_Information supplied_
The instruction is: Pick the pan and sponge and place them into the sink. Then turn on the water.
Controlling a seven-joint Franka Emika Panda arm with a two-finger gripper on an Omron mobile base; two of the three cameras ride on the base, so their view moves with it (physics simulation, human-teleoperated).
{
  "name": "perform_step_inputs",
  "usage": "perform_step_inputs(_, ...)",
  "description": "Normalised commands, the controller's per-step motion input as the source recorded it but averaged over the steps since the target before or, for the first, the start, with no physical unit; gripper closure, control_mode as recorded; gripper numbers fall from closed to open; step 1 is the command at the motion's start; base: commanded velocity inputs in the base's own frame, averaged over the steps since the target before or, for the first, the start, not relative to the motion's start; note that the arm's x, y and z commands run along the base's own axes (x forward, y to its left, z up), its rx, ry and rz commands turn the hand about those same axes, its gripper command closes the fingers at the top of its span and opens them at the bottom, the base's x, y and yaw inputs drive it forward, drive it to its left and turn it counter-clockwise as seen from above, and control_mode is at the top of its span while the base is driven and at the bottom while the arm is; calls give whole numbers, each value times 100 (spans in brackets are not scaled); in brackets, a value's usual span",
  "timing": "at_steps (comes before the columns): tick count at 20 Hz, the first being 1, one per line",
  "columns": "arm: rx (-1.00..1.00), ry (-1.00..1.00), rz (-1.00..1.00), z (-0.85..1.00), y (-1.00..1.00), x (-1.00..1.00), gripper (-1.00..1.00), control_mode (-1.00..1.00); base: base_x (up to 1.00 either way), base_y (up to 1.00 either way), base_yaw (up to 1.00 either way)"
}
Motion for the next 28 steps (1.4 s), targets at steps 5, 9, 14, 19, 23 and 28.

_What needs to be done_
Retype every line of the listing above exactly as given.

_Solution to this exercise_
The instruction is: Pick the pan and sponge and place them into the sink. Then turn on the water.
Controlling a seven-joint Franka Emika Panda arm with a two-finger gripper on an Omron mobile base; two of the three cameras ride on the base, so their view moves with it (physics simulation, human-teleoperated).
{
  "name": "perform_step_inputs",
  "usage": "perform_step_inputs(_, ...)",
  "description": "Normalised commands, the controller's per-step motion input as the source recorded it but averaged over the steps since the target before or, for the first, the start, with no physical unit; gripper closure, control_mode as recorded; gripper numbers fall from closed to open; step 1 is the command at the motion's start; base: commanded velocity inputs in the base's own frame, averaged over the steps since the target before or, for the first, the start, not relative to the motion's start; note that the arm's x, y and z commands run along the base's own axes (x forward, y to its left, z up), its rx, ry and rz commands turn the hand about those same axes, its gripper command closes the fingers at the top of its span and opens them at the bottom, the base's x, y and yaw inputs drive it forward, drive it to its left and turn it counter-clockwise as seen from above, and control_mode is at the top of its span while the base is driven and at the bottom while the arm is; calls give whole numbers, each value times 100 (spans in brackets are not scaled); in brackets, a value's usual span",
  "timing": "at_steps (comes before the columns): tick count at 20 Hz, the first being 1, one per line",
  "columns": "arm: rx (-1.00..1.00), ry (-1.00..1.00), rz (-1.00..1.00), z (-0.85..1.00), y (-1.00..1.00), x (-1.00..1.00), gripper (-1.00..1.00), control_mode (-1.00..1.00); base: base_x (up to 1.00 either way), base_y (up to 1.00 either way), base_yaw (up to 1.00 either way)"
}
Motion for the next 28 steps (1.4 s), targets at steps 5, 9, 14, 19, 23 and 28.

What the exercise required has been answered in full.